TASK STATEMENT: Write out each line of the entries below that holds the word "gripper".

(Items from a data source)
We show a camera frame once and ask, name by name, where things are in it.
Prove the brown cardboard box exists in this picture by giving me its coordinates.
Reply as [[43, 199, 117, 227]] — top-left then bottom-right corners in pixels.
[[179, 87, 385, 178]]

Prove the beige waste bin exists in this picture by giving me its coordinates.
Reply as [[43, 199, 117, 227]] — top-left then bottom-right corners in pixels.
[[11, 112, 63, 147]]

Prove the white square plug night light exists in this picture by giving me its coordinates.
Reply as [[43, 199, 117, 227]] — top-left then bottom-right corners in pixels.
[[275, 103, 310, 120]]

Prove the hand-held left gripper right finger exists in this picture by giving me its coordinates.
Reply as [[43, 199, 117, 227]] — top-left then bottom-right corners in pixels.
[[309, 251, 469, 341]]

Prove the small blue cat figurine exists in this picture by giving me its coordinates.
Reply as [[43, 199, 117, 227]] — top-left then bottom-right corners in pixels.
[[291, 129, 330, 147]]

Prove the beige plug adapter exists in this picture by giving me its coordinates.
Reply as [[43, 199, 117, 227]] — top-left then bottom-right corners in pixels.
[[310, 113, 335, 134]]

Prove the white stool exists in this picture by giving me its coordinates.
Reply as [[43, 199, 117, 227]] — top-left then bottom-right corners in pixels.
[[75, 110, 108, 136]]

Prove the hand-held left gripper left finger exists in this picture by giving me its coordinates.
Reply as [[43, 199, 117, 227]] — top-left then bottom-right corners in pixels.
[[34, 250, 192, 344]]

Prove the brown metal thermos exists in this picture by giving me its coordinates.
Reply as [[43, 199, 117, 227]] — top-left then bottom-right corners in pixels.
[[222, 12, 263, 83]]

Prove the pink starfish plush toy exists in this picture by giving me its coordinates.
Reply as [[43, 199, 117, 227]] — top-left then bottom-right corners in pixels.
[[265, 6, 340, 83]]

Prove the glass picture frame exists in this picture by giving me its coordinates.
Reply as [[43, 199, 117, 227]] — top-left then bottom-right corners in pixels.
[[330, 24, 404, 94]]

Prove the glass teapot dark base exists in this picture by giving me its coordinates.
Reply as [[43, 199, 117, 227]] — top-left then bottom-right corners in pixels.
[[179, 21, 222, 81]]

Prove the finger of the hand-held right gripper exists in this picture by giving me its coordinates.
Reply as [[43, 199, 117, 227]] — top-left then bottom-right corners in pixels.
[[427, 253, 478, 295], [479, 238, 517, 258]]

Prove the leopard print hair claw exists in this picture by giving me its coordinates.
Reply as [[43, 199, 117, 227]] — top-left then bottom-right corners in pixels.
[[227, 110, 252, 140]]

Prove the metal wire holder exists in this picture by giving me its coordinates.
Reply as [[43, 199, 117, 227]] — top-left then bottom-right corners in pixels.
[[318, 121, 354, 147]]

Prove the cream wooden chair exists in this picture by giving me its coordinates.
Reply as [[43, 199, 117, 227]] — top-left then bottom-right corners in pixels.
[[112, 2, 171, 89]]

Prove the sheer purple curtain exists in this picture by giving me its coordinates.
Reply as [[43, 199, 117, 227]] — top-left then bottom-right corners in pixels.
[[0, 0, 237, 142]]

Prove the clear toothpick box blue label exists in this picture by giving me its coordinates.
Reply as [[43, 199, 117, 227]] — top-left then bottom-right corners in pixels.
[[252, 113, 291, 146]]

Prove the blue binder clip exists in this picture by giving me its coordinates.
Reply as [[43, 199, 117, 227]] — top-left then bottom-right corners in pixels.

RESULT FOR THIS TASK:
Prove the hand-held left gripper right finger exists in this picture by giving me its coordinates.
Prove the hand-held left gripper left finger exists in this picture by giving me its coordinates.
Prove the finger of the hand-held right gripper exists in this picture by giving me its coordinates.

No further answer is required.